Harriet walked with long easy strides like a model.

They found the ball room. A woman gave them name tags, his with a picture from 30 years ago. (Actually it was 31 years ago. Although he had attended Shelby High for two years, he had graduated – just barely – from Palm Beach High in West Palm Beach. But since he had lived in Shelby most of the following years it was decided that he should celebrate reunions with the class from Shelby High.)

People gathered in small groups. Grinning like a crazy man he greeted people that he knew. If left to his own devices he would have moved around the room, like a politician (or mortician) on the make. He would have done this until became aware of himself then he would have gone to a corner or he would have left. However, when he started these social forays Harriet stayed put so he remained with her hiding in the corner where he would have ended up anyway.

But, other people were making the circuit so they got to see everyone anyway.

(looking down at a name tag and picture)

Hello, You’re Tommy. You look good.”

“I’ve been sick but I am better now.”

“What was wrong with you?”

“I had a coronary blockage. They did an angioplasty.”

“Wow. Harriet you are as beautiful as always.”

“Thanks.”

“What do you do now?”

“I work for the Department of Transportation.”

“What do you do Tommy?”

“I write technical books.”

“Ah.”

Bill and Loretta asked the Inventor and Harriet to join them at the long table in the dining room. They were old friends, getting together three or four times a year, usually to eat out.
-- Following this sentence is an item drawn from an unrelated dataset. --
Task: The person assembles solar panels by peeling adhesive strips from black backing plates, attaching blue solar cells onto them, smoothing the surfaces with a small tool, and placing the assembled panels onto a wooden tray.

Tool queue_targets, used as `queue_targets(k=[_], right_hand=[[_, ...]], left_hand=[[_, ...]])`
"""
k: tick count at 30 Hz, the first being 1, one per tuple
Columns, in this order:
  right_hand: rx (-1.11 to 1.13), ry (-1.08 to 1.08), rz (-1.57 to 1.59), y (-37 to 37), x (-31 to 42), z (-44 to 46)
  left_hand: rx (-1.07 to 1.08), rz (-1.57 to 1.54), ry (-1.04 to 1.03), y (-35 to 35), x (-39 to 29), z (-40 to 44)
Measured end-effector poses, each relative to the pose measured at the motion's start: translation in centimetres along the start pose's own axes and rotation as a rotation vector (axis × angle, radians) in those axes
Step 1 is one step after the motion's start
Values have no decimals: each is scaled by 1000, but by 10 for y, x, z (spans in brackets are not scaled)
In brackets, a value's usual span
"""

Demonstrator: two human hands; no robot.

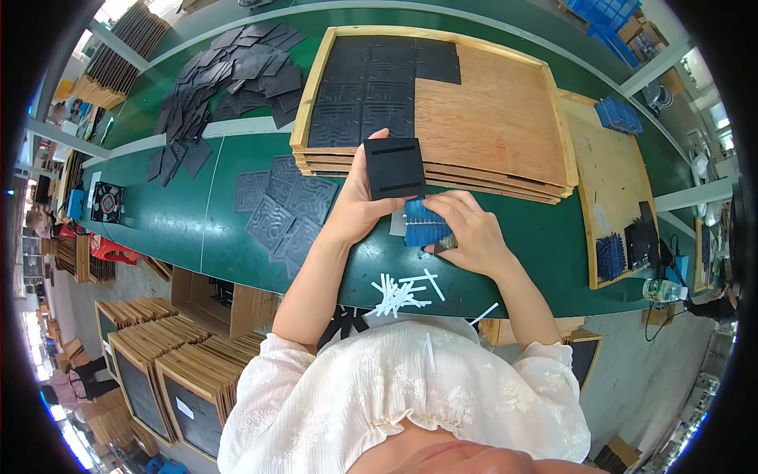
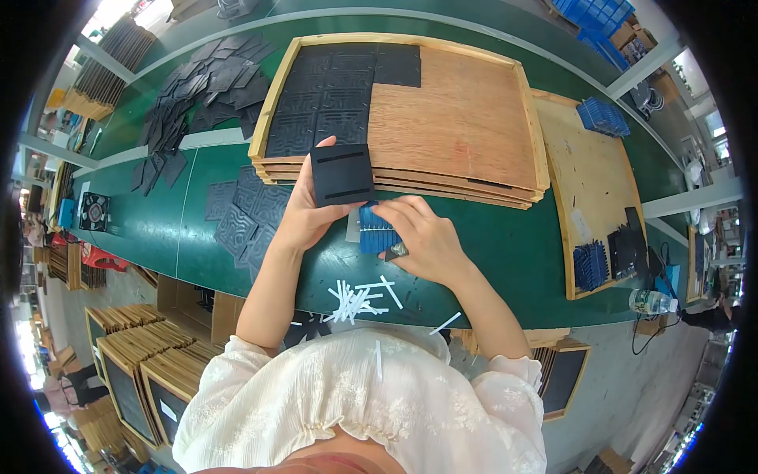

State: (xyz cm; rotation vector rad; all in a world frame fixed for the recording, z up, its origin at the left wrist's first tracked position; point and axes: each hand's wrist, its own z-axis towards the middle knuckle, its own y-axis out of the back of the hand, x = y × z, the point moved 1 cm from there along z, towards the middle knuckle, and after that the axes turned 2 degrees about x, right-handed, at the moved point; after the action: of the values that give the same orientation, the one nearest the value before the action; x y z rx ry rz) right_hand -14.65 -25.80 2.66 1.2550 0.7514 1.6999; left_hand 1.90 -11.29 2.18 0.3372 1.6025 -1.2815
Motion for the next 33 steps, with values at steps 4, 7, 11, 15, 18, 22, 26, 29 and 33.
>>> queue_targets(k=[4, 7, 11, 15, 18, 22, 26, 29, 33], right_hand=[[11, 1, 7, 3, 1, 1], [15, 7, 2, 3, 1, 2], [4, 11, -11, 4, 0, 0], [19, 2, -6, 6, 2, 0], [7, 3, 6, 7, 1, 2], [18, -5, 2, 4, -2, 1], [11, 6, -12, 7, 0, 1], [13, 12, -24, 7, 0, 1], [-16, 23, -12, 9, 0, 1]], left_hand=[[7, -5, 2, 1, 0, 0], [2, 5, 2, 1, 1, 0], [-11, 17, 1, 2, 1, 0], [-11, -2, 2, 0, 1, 0], [-13, -2, 8, -1, -1, 0], [-4, 11, 12, 0, -1, 0], [-8, 13, 13, 0, -1, -1], [-9, 8, 10, -1, -2, 0], [-8, -5, 8, -1, -2, 0]])
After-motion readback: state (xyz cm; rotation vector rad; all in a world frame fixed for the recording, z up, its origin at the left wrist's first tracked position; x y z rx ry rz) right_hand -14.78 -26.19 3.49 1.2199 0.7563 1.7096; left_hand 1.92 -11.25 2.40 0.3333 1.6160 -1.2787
They were among the few people that Harriet felt comfortable with.

Harriet had not yet entered her vegetarian period so she selected ham which she loved, (even after becoming a vegetarian she still talked about bacon, ham and sausage). The Inventor ordered roast beef, the other choice available for the twenty five dollar check he had written to the SHS 1957 Reunion Committee. Everybody got small whole potatoes, green beans, and rolls.

As was his custom, especially when he was nervous Tommy gobbled his fare. He was unaware of eating. He could have picked up the roast beef with his hands and would not have known it. Harriet barely touched her food, even the ham. She elbowed the Inventor in his side, saying “Slow down.”

He laughed and did as she instructed.

Throughout the dinner people were up and about visiting other tables, chatting.

Four members of the class of 1957 had become security operatives, one for the CIA, one for the Army, one for the Navy and one for the US congress. All stopped by to say hello. He could have been one of them.

Eddie asked, “What are you doing these days?”

“I write technical books.”

Eddie laughed, “Well somebody has got to do it.”

After a while things got weird for the Inventor. He became aware of his own performance, grinning, laughing. He felt that others could see through his act to his uneasy core. He leaned over to Harriet, “I expect you are ready to go.”

She frowned. Actually, she was enjoying herself, sitting in safe proximity to Bill and Loretta, not having to talk just watch the people come and go. But she answered, “All right.” Given the opportunity she would always leave whether she felt like it or not.